_WORK TO BE COMPLETED_: Where a picture shows up in the listing below, omit it and output the rest exactly.

++++++

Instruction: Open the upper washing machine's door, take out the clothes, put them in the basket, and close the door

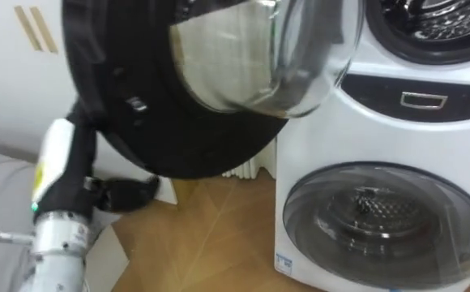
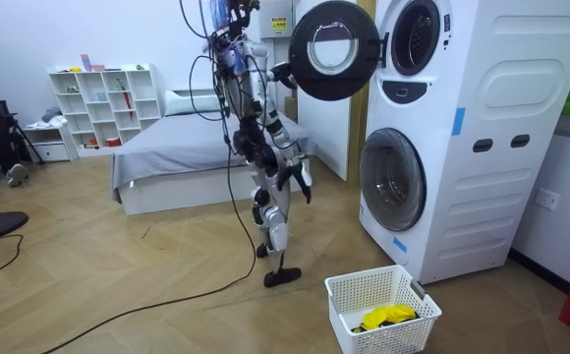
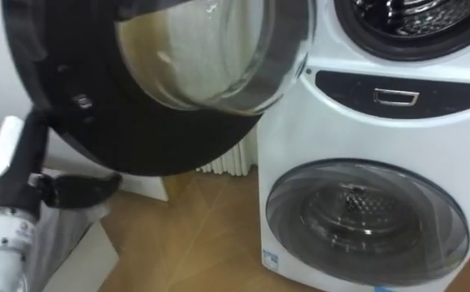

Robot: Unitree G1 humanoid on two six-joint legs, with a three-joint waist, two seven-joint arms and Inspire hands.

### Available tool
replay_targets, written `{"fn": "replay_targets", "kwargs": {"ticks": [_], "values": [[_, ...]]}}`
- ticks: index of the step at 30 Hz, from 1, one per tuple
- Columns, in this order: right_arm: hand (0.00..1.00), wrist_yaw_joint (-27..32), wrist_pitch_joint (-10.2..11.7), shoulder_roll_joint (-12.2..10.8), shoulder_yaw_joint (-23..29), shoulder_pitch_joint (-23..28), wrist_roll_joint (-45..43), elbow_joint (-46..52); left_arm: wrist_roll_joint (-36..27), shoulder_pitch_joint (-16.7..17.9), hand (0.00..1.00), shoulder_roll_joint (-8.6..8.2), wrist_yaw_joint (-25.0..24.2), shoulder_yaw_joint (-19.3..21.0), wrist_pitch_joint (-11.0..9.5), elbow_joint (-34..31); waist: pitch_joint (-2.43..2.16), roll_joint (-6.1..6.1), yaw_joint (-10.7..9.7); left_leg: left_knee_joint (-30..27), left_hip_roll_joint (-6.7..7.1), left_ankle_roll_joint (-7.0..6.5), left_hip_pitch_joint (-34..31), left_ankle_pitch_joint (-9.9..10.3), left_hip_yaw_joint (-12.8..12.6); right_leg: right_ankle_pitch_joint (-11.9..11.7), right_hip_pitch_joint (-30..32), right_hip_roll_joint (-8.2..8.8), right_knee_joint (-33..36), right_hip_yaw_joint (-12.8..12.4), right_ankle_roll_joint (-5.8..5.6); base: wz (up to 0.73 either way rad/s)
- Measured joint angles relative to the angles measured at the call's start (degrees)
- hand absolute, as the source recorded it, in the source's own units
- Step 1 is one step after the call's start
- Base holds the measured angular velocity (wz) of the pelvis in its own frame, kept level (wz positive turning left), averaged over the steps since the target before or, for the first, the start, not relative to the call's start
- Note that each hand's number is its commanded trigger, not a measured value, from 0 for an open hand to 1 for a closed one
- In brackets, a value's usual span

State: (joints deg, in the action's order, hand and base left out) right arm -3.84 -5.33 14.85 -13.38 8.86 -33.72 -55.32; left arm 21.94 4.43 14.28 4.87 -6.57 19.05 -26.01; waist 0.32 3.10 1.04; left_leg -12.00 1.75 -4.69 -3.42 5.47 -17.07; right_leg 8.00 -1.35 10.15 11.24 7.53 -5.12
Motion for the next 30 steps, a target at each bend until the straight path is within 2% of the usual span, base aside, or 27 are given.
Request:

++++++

_YOUR RESPONSE_:
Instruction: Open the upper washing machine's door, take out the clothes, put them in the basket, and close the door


Robot: Unitree G1 humanoid on two six-joint legs, with a three-joint waist, two seven-joint arms and Inspire hands.

### Available tool
replay_targets, written `{"fn": "replay_targets", "kwargs": {"ticks": [_], "values": [[_, ...]]}}`
- ticks: index of the step at 30 Hz, from 1, one per tuple
- Columns, in this order: right_arm: hand (0.00..1.00), wrist_yaw_joint (-27..32), wrist_pitch_joint (-10.2..11.7), shoulder_roll_joint (-12.2..10.8), shoulder_yaw_joint (-23..29), shoulder_pitch_joint (-23..28), wrist_roll_joint (-45..43), elbow_joint (-46..52); left_arm: wrist_roll_joint (-36..27), shoulder_pitch_joint (-16.7..17.9), hand (0.00..1.00), shoulder_roll_joint (-8.6..8.2), wrist_yaw_joint (-25.0..24.2), shoulder_yaw_joint (-19.3..21.0), wrist_pitch_joint (-11.0..9.5), elbow_joint (-34..31); waist: pitch_joint (-2.43..2.16), roll_joint (-6.1..6.1), yaw_joint (-10.7..9.7); left_leg: left_knee_joint (-30..27), left_hip_roll_joint (-6.7..7.1), left_ankle_roll_joint (-7.0..6.5), left_hip_pitch_joint (-34..31), left_ankle_pitch_joint (-9.9..10.3), left_hip_yaw_joint (-12.8..12.6); right_leg: right_ankle_pitch_joint (-11.9..11.7), right_hip_pitch_joint (-30..32), right_hip_roll_joint (-8.2..8.8), right_knee_joint (-33..36), right_hip_yaw_joint (-12.8..12.4), right_ankle_roll_joint (-5.8..5.6); base: wz (up to 0.73 either way rad/s)
- Measured joint angles relative to the angles measured at the call's start (degrees)
- hand absolute, as the source recorded it, in the source's own units
- Step 1 is one step after the call's start
- Base holds the measured angular velocity (wz) of the pelvis in its own frame, kept level (wz positive turning left), averaged over the steps since the target before or, for the first, the start, not relative to the call's start
- Note that each hand's number is its commanded trigger, not a measured value, from 0 for an open hand to 1 for a closed one
- In brackets, a value's usual span

State: (joints deg, in the action's order, hand and base left out) right arm -3.84 -5.33 14.85 -13.38 8.86 -33.72 -55.32; left arm 21.94 4.43 14.28 4.87 -6.57 19.05 -26.01; waist 0.32 3.10 1.04; left_leg -12.00 1.75 -4.69 -3.42 5.47 -17.07; right_leg 8.00 -1.35 10.15 11.24 7.53 -5.12
Motion for the next 30 steps, a target at each bend until the straight path is within 2% of the usual span, base aside, or 27 are given.
Request:

No further output is given for this exercise.